Zerstörung


  
  Sie verließen die Höhle erst am nächsten Morgen.
  Tally kniff im Licht der Morgendämmerung die Augen zusammen und suchte den Himmel nach einer Flotte aus Hubwagen ab, die sich plötzlich über den Bäumen erhob. Aber sie hatten die ganze Nacht hindurch nichts gehört, was auf eine Suchaktion hindeutete. Vielleicht war es jetzt, wo Smoke zerstört war, nicht der Mühe wert, die letzten Ausreißer zu jagen.
  Davids Hubbrett hatte die Nacht über in der Höhle gelegen und jetzt seit einem ganzen Tag kein Sonnenlicht mehr abbekommen, aber es war doch noch so weit aufgeladen, dass es sie wieder den Berg hinaufbringen konnte. Sie flogen zum Fluss. Tally knurrte nach vierundzwanzig Stunden ohne Essen der Magen, aber vor allem brauchte sie Wasser. Ihr Mund war dermaßen ausgedörrt, dass sie kaum sprechen konnte.
  David kniete am Ufer nieder und hielt seinen Kopf ins eisige Wasser. Tally zitterte bei diesem Anblick. Ohne eine Decke und Schuhe hatte sie in der Höhle die ganze Nacht gefroren, sogar in Davids Armen. Sie brauchte etwas Warmes im Bauch, ehe sie Dinge ertragen konnte, die noch kälter waren als der Morgenwind.

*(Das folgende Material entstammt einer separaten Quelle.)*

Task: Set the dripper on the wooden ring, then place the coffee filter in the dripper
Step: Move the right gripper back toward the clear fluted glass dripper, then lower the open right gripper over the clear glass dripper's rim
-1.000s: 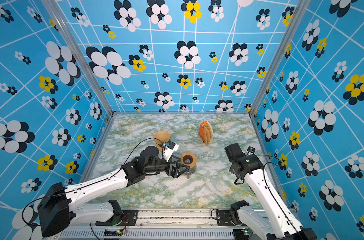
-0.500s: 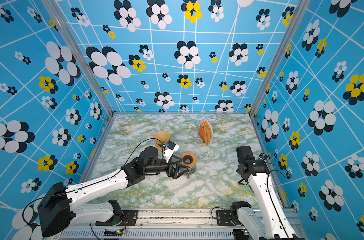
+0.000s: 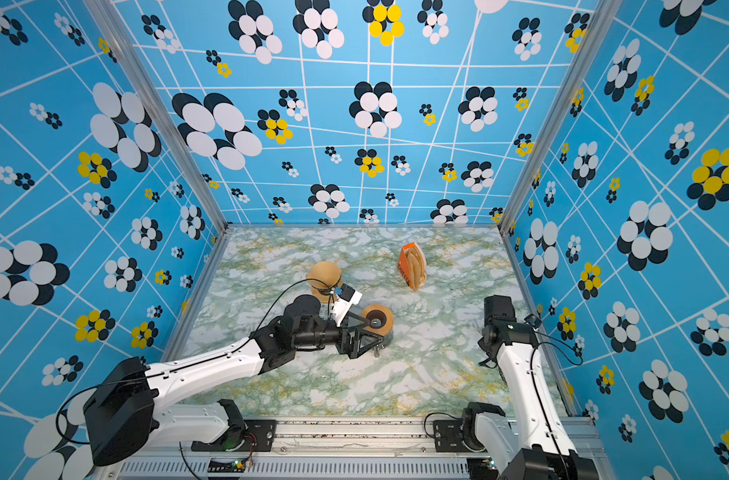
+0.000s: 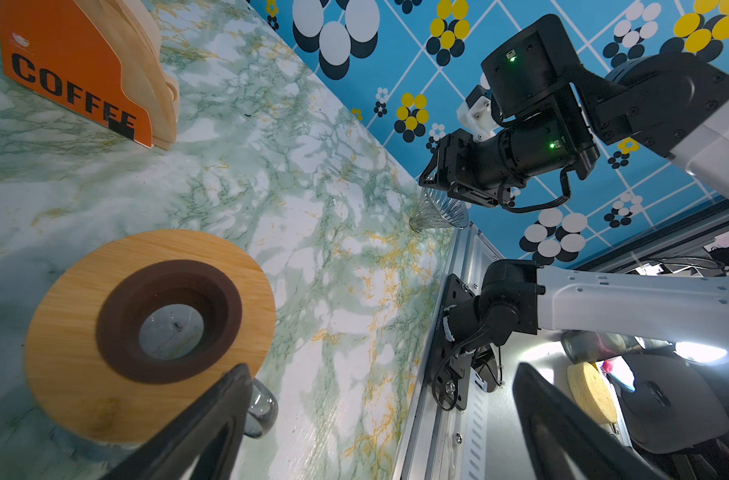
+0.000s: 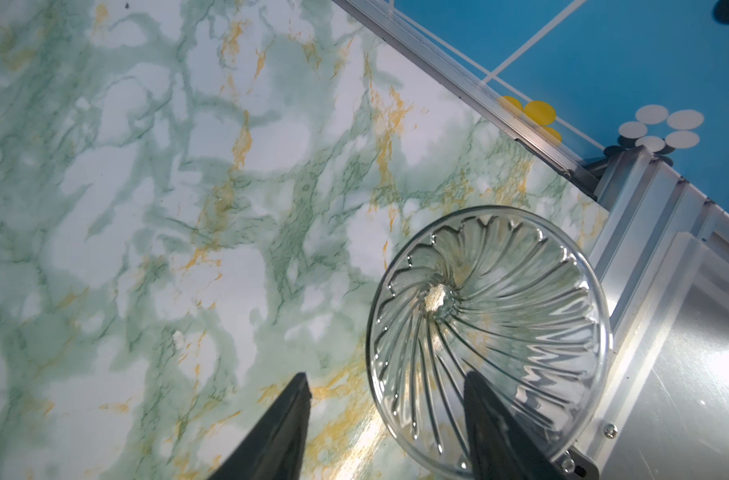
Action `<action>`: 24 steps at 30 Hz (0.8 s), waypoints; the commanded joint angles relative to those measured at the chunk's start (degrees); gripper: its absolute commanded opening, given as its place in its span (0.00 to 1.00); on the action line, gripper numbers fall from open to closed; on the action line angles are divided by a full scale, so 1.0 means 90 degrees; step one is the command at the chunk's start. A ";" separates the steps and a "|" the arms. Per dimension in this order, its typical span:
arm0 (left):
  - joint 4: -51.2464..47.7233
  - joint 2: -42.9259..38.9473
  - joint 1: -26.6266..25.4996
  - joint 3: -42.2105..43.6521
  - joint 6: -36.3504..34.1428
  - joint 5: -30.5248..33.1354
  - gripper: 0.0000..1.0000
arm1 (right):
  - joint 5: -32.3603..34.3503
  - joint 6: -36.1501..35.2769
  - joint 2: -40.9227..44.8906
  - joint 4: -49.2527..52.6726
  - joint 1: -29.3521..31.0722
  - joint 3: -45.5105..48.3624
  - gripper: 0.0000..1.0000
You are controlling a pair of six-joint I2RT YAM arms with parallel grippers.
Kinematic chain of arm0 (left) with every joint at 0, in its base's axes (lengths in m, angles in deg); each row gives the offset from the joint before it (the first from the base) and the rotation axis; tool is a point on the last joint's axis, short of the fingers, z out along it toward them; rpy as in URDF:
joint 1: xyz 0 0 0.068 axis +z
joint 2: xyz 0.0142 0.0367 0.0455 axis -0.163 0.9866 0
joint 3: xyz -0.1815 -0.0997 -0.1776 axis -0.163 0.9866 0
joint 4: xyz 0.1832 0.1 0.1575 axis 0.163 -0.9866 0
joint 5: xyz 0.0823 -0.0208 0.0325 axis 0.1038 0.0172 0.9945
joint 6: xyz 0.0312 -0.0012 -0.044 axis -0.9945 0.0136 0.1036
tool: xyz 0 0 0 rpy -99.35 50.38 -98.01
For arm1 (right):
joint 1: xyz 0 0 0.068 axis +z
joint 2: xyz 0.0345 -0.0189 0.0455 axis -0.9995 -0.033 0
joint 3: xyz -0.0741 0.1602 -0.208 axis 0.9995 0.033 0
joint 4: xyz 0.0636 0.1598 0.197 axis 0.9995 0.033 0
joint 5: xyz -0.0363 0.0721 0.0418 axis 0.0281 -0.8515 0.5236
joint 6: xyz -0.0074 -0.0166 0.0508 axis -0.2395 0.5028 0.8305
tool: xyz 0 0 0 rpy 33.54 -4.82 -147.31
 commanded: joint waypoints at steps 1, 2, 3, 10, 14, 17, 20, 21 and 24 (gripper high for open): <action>0.0147 0.0003 -0.0048 0.0033 0.0055 -0.0089 0.99 | -0.0134 -0.0179 -0.0114 -0.0318 -0.0146 0.0172 0.60; 0.0096 -0.0009 -0.0047 0.0016 0.0034 -0.0079 0.99 | -0.0146 -0.0195 -0.0164 -0.0375 -0.0174 0.0205 0.60; 0.0027 -0.0019 -0.0038 -0.0005 0.0000 -0.0054 0.99 | -0.0169 -0.0214 -0.0218 -0.0441 -0.0205 0.0230 0.59; -0.0199 -0.0101 -0.0039 -0.0089 -0.0100 0.0048 0.99 | -0.0115 -0.0239 -0.0481 -0.0630 -0.0245 0.0328 0.55; -0.0236 -0.0092 -0.0038 -0.0111 -0.0105 0.0049 0.99 | -0.0129 -0.0235 -0.0626 -0.0752 -0.0260 0.0413 0.52; -0.0243 -0.0084 -0.0038 -0.0106 -0.0109 0.0039 0.99 | -0.0130 -0.0235 -0.0696 -0.0807 -0.0260 0.0445 0.50; -0.0261 -0.0093 -0.0038 -0.0112 -0.0103 0.0039 0.99 | -0.0116 -0.0235 -0.0706 -0.0834 -0.0270 0.0462 0.49; -0.0269 -0.0103 -0.0038 -0.0113 -0.0110 0.0039 0.99 | -0.0115 -0.0240 -0.0708 -0.0842 -0.0270 0.0467 0.48; -0.0290 -0.0094 -0.0039 -0.0132 -0.0120 0.0039 0.99 | -0.0140 -0.0253 -0.0726 -0.0868 -0.0270 0.0471 0.46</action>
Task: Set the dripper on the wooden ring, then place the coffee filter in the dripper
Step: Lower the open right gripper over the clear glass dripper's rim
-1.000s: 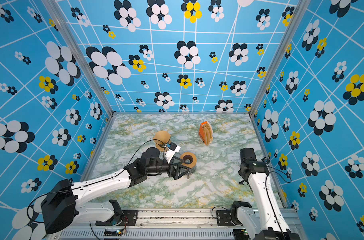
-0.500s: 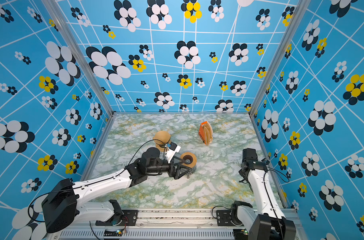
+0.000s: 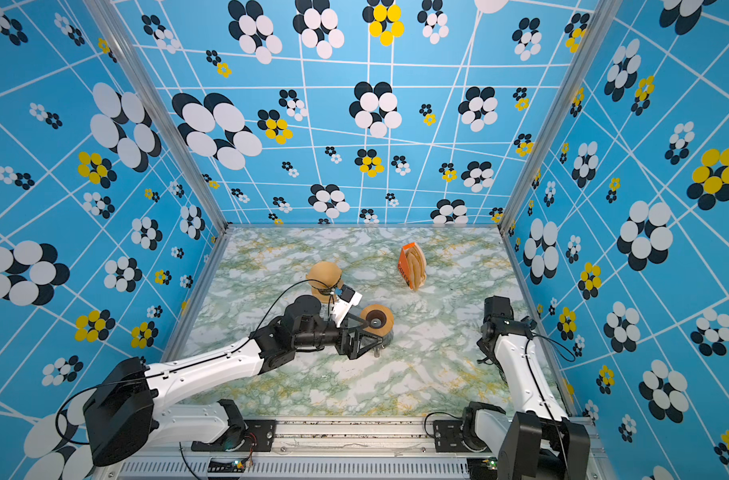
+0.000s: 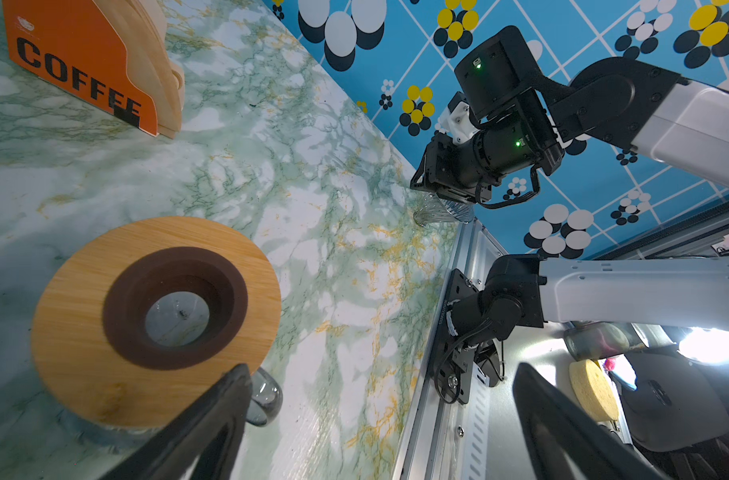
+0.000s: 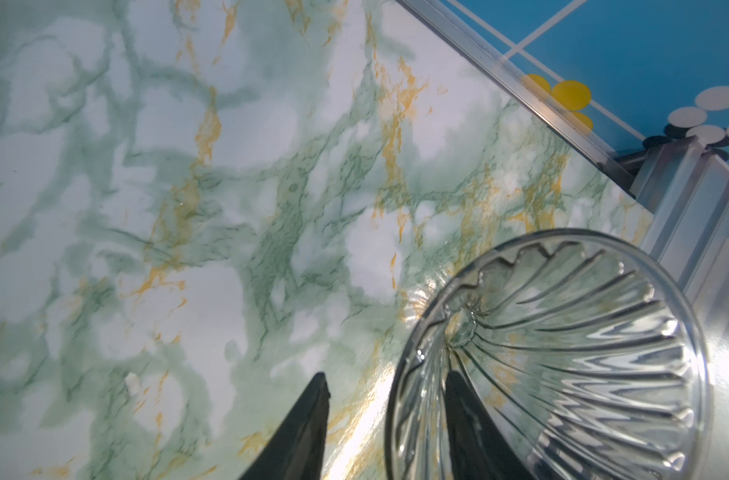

  "Was, wenn Smoke noch besetzt wird?", fragte sie. "Woher sollen wir etwas zu essen nehmen?"
  "Du hast gesagt, sie haben die Gefangenen in den Kaninchenstall gesteckt? Und was ist aus den Kaninchen geworden?"
  "Die sind weggelaufen."
  "Genau. Und jetzt können sie also überall sein. Und sie sind nicht schwer
  zu fangen."
  Sie schnitt eine Grimasse. "Na, von mir aus. Solange wir sie kochen."
  David lachte. "Natürlich."
  "Ich hab noch nie ein Feuer gemacht", gab sie zu.
  "Mach dir keine Sorgen. Du bist ein Naturtalent." Er stieg auf sein Brett und streckte die Hand aus.
  Tally war noch nie zu zweit auf einem Brett unterwegs gewesen und ertappte sich dabei, dass sie sich darüber freute, hier mit David zusammen zu sein und nicht mit irgendwem sonst. Sie stand vor ihm, ihre Körper berührten sich, sie streckte die Arme aus und seine Hände umfassten ihre Taille. Sie gingen ohne Absprache in die Kurven, Tally verlagerte vorher langsam ihr Gewicht und wartete darauf, dass David ihrem Beispiel folgte. Als sie sich eingespielt hatten, begannen ihre Körper sich gemeinsam zu bewegen und das Brett über den vertrauten Pfad zu manövrieren, als ob nur eine Person darauf stünde.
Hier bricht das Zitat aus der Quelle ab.